И красивая! Вот это глаза — огромные и блестящие! Вот это ресницы — черные и длиннющие! Вот это волосы — каштановые и пышные!.. Ей захотелось что-нибудь спеть. Только не в одиночку, а с кем-нибудь.
Она вышла на лестничную площадку и спустилась по лестнице, подпрыгивая по два раза на каждой ступеньке. Пила затрезвонила, запела что-то совсем несуразное, но веселое. Дина поднялась снова вверх, потом снова вприпрыжку спустилась вниз. Пила пела и пела, пока не вышел на лестницу сосед Алексей Николаевич и не отругал их обеих — и пилу, и Дину. Тогда Дина вышла во двор.

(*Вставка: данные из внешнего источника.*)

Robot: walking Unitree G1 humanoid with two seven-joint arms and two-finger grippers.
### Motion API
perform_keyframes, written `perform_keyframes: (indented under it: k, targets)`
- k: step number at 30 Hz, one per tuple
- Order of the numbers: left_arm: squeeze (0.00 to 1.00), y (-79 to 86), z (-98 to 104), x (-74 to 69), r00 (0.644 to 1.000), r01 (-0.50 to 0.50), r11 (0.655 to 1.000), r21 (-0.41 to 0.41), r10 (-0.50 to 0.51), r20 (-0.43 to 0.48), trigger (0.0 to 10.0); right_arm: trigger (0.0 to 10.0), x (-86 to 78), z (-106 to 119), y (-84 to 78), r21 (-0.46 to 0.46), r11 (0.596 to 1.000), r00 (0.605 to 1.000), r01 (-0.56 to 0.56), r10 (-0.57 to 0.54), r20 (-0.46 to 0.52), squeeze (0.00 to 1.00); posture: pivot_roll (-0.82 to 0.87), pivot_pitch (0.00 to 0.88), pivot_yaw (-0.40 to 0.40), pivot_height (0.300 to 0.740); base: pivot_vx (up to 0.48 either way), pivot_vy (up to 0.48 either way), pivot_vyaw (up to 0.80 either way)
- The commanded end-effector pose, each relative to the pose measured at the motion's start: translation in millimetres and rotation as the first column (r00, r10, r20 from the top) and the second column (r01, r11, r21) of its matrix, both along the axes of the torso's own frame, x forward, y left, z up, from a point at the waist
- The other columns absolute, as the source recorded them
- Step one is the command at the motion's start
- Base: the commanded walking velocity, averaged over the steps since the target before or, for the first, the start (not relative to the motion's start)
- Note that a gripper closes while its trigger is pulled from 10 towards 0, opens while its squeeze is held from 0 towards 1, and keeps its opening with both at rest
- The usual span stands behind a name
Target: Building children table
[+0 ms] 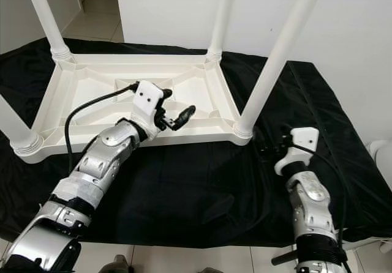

Солнце, склонившись к горизонту, вышло из-за облаков и пригрело напоследок землю. От земли поднималось тепло. Можно было даже разглядеть его: оно было прозрачным и чистым, как стекло с маминого завода после полировки.
Во дворе возился со своим мотоциклом Вадим, сын Алексея Николаевича. Возле него толпились любопытные со всего двора — всех возрастов.
— У вас сегодня гости? — спросил ее Вадим.
Дина молча кивнула головой, и все посмотрели на нее с интересом и даже почтительно, словно она была именинницей.